Una curiosidad cultural de la época, es que se asociaba al agua dulce con ciertas enfermedades extrañas, por lo que se usaba para beber y en un contexto higiénico, únicamente para lavarse las manos y la cara;  y como por otro lado, tanto el capitán como la tripulación estaban obligados a dormir vestidos, nos encontramos con que no se cambiaban de ropa durante el tiempo que duraba la travesía, que en el mejor de los casos era de dos meses, por lo que creo que ... ¡Sobran comentarios!.
No recuerdo, que almirante de la escuadra española, dijo refiriéndose a las galeras de su tiempo, que... “antes de verlas se las podía oler”. Con estos galeones podría ocurrir tres cuartos de lo mismo.

Otra curiosidad cultural de esa misma época,  era que los marineros estaban obligados a preparar su alma antes de zarpar, por lo cual, y bajo previo pago voluntario, se les obligaba a confesar y comulgar.  Por cierto, y por existir esa costumbre, no era extraño que entre la tripulación que les acompañaba, se encontraran que también estaba enrolado algún Santo, que al final entraba en el reparto de la paga como un marinero mas, paga que iba destinada a la parroquia de la que el Santo provenía.

Por ser un incendio a bordo, una de las catástrofes mas terribles que podían ocurrir en un barco del tipo que nos ocupa, los marineros que acostumbraban a tomar tabaco de humo – ya que a cada tripulante, además del peine y la liendrera, se le hacia entrega de una pipa y tabaco – estaban supeditados a unas estrictas normas, que podían ser castigadas con seis días a pan y agua y cargados de grilletes, si se les encontraba fumando en cualquier lugar que no fuera  junto al palo trinquete y al lado de una tina con agua. Por supuesto estaba terminantemente prohibido el fumar de noche o durante las horas de oración.

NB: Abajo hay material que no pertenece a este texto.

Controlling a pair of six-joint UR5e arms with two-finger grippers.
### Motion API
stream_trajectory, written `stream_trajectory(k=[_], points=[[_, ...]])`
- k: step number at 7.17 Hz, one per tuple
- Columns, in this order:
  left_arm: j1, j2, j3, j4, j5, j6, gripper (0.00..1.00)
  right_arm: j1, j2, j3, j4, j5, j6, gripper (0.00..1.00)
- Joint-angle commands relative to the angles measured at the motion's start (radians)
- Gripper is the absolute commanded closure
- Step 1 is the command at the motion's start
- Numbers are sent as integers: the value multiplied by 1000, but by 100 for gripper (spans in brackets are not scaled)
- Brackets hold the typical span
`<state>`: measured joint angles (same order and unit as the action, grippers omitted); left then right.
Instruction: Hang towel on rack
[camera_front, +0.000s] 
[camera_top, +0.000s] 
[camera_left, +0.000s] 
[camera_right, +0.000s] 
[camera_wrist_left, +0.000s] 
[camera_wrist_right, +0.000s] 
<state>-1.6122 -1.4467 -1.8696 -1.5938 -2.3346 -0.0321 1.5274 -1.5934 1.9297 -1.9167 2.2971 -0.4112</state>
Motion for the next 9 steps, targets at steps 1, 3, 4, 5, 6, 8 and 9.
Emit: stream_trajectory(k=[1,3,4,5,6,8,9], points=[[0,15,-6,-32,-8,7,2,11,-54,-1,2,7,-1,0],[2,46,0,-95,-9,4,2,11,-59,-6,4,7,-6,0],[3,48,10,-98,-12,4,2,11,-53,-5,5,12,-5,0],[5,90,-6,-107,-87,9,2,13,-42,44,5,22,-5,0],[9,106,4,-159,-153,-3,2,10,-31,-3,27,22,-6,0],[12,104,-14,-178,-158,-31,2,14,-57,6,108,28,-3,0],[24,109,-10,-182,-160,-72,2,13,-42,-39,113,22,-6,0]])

 En cuanto a los “entretenimientos” de la tripulación, el comandante era el encargado de mantener el orden sexual a bordo, y siendo la homosexualidad en ese tiempo un delito mas despreciable que el mismo asesinato, y solamente superada por la pederastia y si lo hacían, las autoridades de la Casa de Contratación podrían condenarlos por no cumplir sus instrucciones.

Ni los individuos mas poderosos se escapaban de los terribles castigos a los que los condenaban si  eran descubiertas  y denunciadas sus relaciones,  empleándose con ellos la temible garrucha, que consistía en atar al reo las manos a la espalda e izarle desde una verga y sobre la cubierta, colgado por las muñecas, hasta que se le descoyuntasen las articulaciones de los hombros y de los brazos. Por si eso no bastaba, se le ataban pesos a los pies, que eran aumentados poco a poco de tamaño hasta que el reo moría. Esto si no se esperaba llegar a puerto, para que si ante el Tribunal competente se probaba su culpa, el sodomita tenía todas las posibilidades a su favor para terminar en la hoguera como un hereje.

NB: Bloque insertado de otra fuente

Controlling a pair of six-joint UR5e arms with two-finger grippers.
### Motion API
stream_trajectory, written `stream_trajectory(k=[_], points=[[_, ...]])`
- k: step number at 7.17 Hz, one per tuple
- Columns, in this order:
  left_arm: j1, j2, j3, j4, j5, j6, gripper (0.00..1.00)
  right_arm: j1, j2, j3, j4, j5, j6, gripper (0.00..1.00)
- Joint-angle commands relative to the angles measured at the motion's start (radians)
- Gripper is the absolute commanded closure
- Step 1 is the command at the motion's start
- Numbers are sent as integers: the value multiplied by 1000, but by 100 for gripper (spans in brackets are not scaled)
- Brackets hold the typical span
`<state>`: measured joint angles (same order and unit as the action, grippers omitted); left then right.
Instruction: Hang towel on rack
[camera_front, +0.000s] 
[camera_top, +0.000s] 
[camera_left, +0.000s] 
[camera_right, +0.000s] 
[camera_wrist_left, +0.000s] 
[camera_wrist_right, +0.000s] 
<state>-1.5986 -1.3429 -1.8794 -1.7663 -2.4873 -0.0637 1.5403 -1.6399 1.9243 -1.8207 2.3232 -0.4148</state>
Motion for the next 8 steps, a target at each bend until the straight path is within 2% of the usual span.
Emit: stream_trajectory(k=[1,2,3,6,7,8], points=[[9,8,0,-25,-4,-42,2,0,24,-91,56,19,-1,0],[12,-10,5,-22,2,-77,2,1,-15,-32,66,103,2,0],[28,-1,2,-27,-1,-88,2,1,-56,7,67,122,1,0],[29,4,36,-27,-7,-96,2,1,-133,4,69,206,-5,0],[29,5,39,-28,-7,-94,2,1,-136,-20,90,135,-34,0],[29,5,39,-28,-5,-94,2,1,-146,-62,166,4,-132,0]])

A las mujeres que viajaran con sus maridos, se las protegía con un estricto control, y las viudas eran prácticamente inaccesibles  por estar marcadas por la estricta moral de la época. Resultando que al final, las que se lo pasaban de miedo, eran las criadas que acompañaban a sus señoras, ya  que por tener la moral de la época una manga bastante ancha con las “clases inferiores”, no tenían demasiados  problemas para entrar a compartir con los tripulantes sus juegos amorosos.